Brasileira condenada por perseguir Jung Kook será deportada da Coreia do Sul

Justiça de Seul suspendeu pena de prisão, mas apontou invasões repetidas à casa do cantor do BTS e descumprimento de ordens policiais

Uma brasileira de 30 anos foi condenada na Coreia do Sul por perseguir e invadir a propriedade de Jeon Jung Kook, integrante do BTS. A decisão do Tribunal Distrital Ocidental de Seul determinou um ano de prisão, com pena suspensa por dois anos, o que permite que ela não cumpra a sentença em regime fechado caso respeite as condições impostas pela Justiça e não cometa novas infrações nesse período. A mulher está detida desde 27 de fevereiro de 2026 e, conforme a sentença, deverá ser deportada após o trânsito em julgado do processo.

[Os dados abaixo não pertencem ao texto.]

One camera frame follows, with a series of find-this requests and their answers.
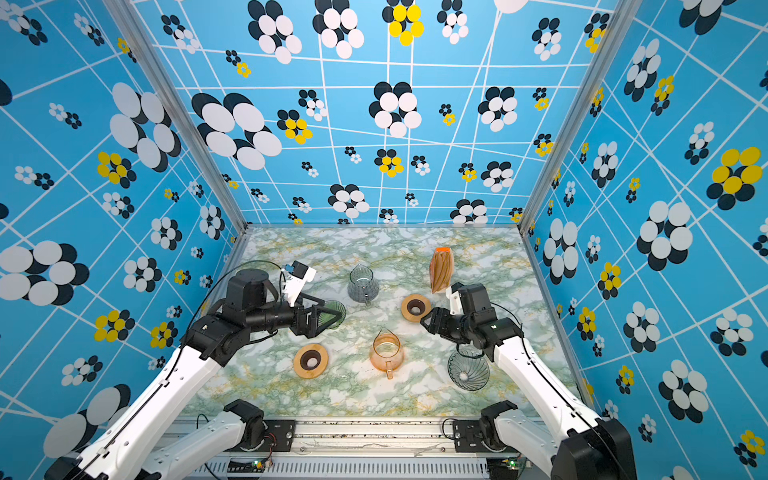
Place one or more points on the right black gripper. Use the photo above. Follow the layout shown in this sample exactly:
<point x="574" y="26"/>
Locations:
<point x="439" y="323"/>

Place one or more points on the right green circuit board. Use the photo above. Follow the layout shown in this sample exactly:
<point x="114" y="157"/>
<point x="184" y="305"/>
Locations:
<point x="498" y="467"/>

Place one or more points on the aluminium front rail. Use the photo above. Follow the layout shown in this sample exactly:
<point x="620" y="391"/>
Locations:
<point x="355" y="449"/>

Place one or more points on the wooden ring holder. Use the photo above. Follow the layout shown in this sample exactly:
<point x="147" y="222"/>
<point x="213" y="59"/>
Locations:
<point x="415" y="307"/>
<point x="311" y="361"/>

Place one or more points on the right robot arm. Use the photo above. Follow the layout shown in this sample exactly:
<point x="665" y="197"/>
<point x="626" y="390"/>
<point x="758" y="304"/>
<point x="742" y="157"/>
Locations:
<point x="570" y="440"/>

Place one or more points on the green circuit board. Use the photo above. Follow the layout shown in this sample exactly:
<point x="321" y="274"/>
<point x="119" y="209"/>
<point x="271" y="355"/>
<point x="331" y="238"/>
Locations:
<point x="498" y="467"/>
<point x="248" y="466"/>

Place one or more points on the orange coffee filter box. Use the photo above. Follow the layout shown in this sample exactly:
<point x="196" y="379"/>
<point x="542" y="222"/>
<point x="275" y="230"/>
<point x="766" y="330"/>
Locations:
<point x="441" y="269"/>

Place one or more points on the grey glass pitcher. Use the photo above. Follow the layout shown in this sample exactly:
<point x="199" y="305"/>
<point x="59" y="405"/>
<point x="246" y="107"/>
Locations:
<point x="363" y="287"/>

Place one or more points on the left green circuit board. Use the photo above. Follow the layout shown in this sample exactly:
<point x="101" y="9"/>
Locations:
<point x="248" y="466"/>

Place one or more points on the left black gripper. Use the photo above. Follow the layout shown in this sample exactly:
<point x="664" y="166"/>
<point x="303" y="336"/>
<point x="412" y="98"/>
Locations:
<point x="303" y="327"/>

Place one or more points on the clear grey glass dripper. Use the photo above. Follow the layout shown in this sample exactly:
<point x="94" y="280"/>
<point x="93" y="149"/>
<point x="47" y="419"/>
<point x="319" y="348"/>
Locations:
<point x="468" y="373"/>

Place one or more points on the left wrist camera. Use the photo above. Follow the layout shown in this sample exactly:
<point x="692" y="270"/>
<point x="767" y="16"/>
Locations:
<point x="296" y="276"/>

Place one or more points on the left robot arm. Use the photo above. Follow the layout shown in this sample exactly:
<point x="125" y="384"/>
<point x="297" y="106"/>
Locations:
<point x="253" y="309"/>

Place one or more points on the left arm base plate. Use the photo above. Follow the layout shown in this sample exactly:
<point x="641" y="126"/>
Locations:
<point x="273" y="435"/>

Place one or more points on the green glass dripper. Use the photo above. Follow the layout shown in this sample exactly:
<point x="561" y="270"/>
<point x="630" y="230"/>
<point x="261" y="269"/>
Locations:
<point x="332" y="314"/>

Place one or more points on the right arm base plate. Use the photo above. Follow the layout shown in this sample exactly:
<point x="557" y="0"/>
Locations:
<point x="468" y="437"/>

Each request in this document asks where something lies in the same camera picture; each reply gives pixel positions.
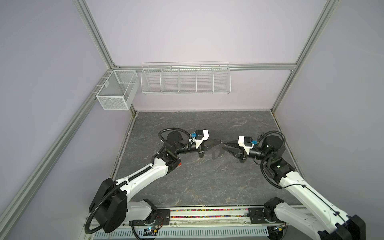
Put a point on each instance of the white vented cable duct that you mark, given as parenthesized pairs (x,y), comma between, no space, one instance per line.
(185,233)

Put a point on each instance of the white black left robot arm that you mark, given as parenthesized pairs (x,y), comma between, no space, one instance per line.
(113,205)

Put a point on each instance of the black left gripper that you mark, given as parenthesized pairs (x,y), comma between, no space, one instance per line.
(201,150)

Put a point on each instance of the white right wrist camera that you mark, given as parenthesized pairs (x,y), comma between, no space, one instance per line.
(247,143)

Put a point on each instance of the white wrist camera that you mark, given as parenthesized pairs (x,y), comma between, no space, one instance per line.
(198,137)
(247,143)

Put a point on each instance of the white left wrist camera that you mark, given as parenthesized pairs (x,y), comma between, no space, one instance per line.
(198,137)

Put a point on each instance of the small white mesh basket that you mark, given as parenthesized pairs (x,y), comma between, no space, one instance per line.
(118,90)

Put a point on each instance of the long white wire basket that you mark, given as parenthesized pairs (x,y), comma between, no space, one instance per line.
(164,78)

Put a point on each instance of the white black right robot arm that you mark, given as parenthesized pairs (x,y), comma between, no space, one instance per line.
(327,222)

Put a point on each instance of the aluminium base rail with beads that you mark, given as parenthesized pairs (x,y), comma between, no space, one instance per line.
(210,216)

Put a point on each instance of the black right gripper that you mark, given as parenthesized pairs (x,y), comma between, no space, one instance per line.
(234,143)

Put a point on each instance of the aluminium frame corner post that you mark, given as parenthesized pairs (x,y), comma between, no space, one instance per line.
(325,16)

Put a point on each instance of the left aluminium frame post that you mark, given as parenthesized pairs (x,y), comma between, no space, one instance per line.
(88,20)

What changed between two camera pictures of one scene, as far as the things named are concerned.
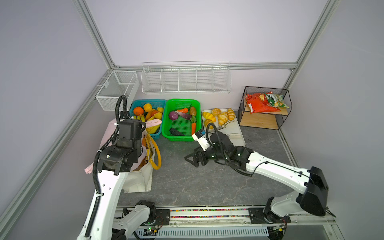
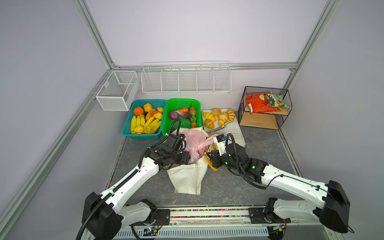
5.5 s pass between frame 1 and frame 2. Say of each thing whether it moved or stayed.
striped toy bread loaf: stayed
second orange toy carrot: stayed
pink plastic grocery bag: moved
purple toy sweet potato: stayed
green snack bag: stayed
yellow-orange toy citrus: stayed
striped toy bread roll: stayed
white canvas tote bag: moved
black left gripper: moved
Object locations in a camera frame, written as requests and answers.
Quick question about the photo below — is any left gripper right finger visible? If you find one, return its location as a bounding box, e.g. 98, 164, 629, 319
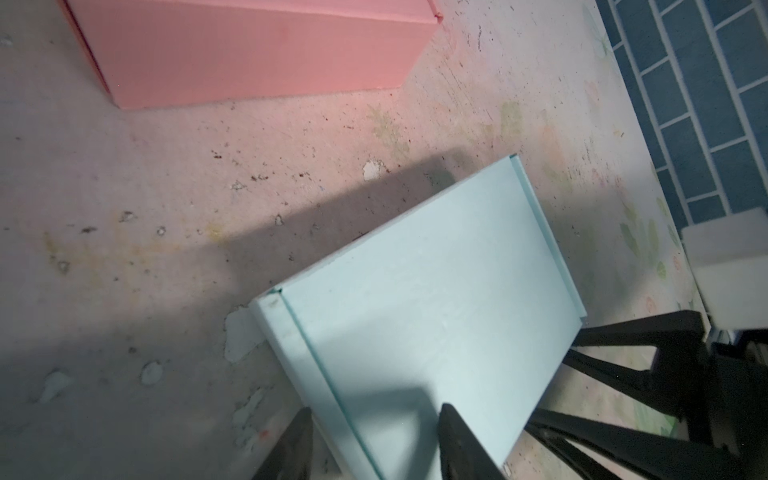
437, 403, 505, 480

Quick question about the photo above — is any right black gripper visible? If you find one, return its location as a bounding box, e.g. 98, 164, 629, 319
525, 310, 767, 479

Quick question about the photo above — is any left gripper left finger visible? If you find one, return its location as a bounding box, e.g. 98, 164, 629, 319
252, 407, 314, 480

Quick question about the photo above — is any light blue paper box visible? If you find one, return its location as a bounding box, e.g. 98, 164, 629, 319
250, 155, 586, 479

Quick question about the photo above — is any pink paper box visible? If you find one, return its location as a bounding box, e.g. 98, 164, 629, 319
61, 1, 442, 110

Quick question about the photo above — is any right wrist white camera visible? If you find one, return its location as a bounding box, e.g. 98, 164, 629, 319
682, 207, 767, 331

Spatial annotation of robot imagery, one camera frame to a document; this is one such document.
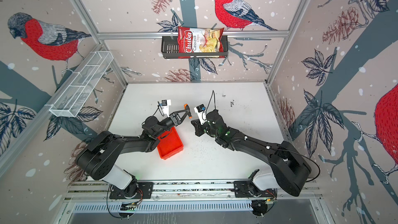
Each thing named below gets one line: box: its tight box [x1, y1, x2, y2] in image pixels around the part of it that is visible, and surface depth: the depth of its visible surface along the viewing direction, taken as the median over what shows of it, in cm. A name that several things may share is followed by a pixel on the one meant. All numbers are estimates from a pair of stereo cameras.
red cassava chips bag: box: [177, 26, 225, 59], surface depth 90 cm
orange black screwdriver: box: [183, 103, 193, 119], surface depth 81 cm
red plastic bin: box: [157, 126, 184, 161], surface depth 84 cm
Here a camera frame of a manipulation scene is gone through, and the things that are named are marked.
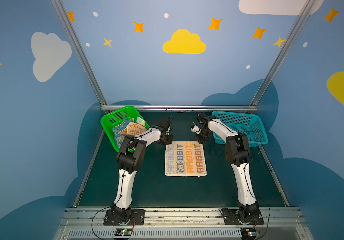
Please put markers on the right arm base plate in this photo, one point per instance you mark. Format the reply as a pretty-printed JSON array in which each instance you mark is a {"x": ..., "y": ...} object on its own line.
[{"x": 239, "y": 217}]

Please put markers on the teal plastic basket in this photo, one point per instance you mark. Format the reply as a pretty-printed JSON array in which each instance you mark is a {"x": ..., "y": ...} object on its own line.
[{"x": 249, "y": 124}]

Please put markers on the controller circuit board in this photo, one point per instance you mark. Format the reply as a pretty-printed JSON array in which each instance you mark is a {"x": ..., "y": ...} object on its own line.
[
  {"x": 123, "y": 233},
  {"x": 248, "y": 234}
]

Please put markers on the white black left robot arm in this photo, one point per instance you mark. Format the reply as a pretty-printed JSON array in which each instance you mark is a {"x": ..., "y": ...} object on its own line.
[{"x": 130, "y": 159}]

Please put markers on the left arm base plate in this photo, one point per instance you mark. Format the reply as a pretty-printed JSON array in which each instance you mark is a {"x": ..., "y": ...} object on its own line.
[{"x": 122, "y": 217}]

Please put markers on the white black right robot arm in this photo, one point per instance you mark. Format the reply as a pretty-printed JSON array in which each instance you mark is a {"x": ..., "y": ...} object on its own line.
[{"x": 237, "y": 154}]

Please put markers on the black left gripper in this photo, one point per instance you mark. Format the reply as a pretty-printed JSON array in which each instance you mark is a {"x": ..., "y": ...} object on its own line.
[{"x": 166, "y": 139}]

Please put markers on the rabbit letter print towel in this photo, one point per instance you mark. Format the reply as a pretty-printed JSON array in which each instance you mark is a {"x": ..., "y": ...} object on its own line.
[{"x": 185, "y": 159}]

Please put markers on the green plastic basket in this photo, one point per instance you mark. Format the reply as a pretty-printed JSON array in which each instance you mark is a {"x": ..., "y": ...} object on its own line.
[{"x": 115, "y": 118}]

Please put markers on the left controller circuit board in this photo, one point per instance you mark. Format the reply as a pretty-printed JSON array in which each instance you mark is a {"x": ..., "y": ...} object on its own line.
[{"x": 123, "y": 233}]

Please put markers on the aluminium frame post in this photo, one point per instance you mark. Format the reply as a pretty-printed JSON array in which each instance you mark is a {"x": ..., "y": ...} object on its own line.
[
  {"x": 284, "y": 50},
  {"x": 68, "y": 26}
]

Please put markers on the horizontal aluminium frame bar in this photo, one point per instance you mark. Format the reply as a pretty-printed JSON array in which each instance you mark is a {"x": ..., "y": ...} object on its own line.
[{"x": 150, "y": 108}]

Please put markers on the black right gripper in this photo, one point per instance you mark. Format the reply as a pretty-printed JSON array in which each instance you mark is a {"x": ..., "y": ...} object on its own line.
[{"x": 201, "y": 137}]

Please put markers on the right controller circuit board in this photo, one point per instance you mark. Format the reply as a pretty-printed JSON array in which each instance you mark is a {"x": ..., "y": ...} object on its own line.
[{"x": 248, "y": 234}]

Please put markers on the left aluminium frame post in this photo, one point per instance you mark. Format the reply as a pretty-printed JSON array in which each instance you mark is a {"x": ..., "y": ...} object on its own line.
[{"x": 68, "y": 26}]

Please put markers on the orange bunny print towel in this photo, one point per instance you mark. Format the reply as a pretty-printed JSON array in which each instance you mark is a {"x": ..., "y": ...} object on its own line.
[{"x": 133, "y": 129}]

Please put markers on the right aluminium frame post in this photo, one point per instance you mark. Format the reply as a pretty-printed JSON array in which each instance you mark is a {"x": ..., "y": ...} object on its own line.
[{"x": 284, "y": 50}]

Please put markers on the aluminium mounting rail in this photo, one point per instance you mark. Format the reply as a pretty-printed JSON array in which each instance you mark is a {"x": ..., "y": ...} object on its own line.
[{"x": 183, "y": 224}]

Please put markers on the teal yellow patterned towel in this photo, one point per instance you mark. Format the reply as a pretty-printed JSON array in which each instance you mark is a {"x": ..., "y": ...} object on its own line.
[{"x": 119, "y": 138}]

As autoridades sul-coreanas apontaram que a brasileira foi repetidas vezes à residência do artista, no distrito de Yongsan, região central de Seul, entre dezembro de 2025 e janeiro de 2026. Segundo a apuração, ela teria invadido a propriedade cerca de 20 vezes ao longo de um mês, a partir de 7 de dezembro de 2025, e chegou a tocar a campainha do imóvel 133 vezes na madrugada de 12 de dezembro. Jung Kook não presenciou diretamente os episódios, e a mulher não conseguiu entrar nas áreas internas da casa, mas a reincidência e o descumprimento de advertências policiais pesaram na decisão judicial.

O tribunal considerou que a brasileira não teria agido com intenção de ferir o cantor, mas sim para demonstrar sentimentos por ele. A família, que passou a acompanhar o caso após a repercussão internacional, afirma que ela é natural da Paraíba, vivia em São Paulo e viajou para a Coreia do Sul em novembro de 2025 sem avisar os parentes. Familiares disseram que tentaram convencê-la a voltar ao Brasil e alegam que ela enfrentava um transtorno mental, acreditando manter uma relação amorosa com Jung Kook. O Ministério das Relações Exteriores informou, por meio da Embaixada do Brasil em Seul, que prestava assistência consular à cidadã brasileira.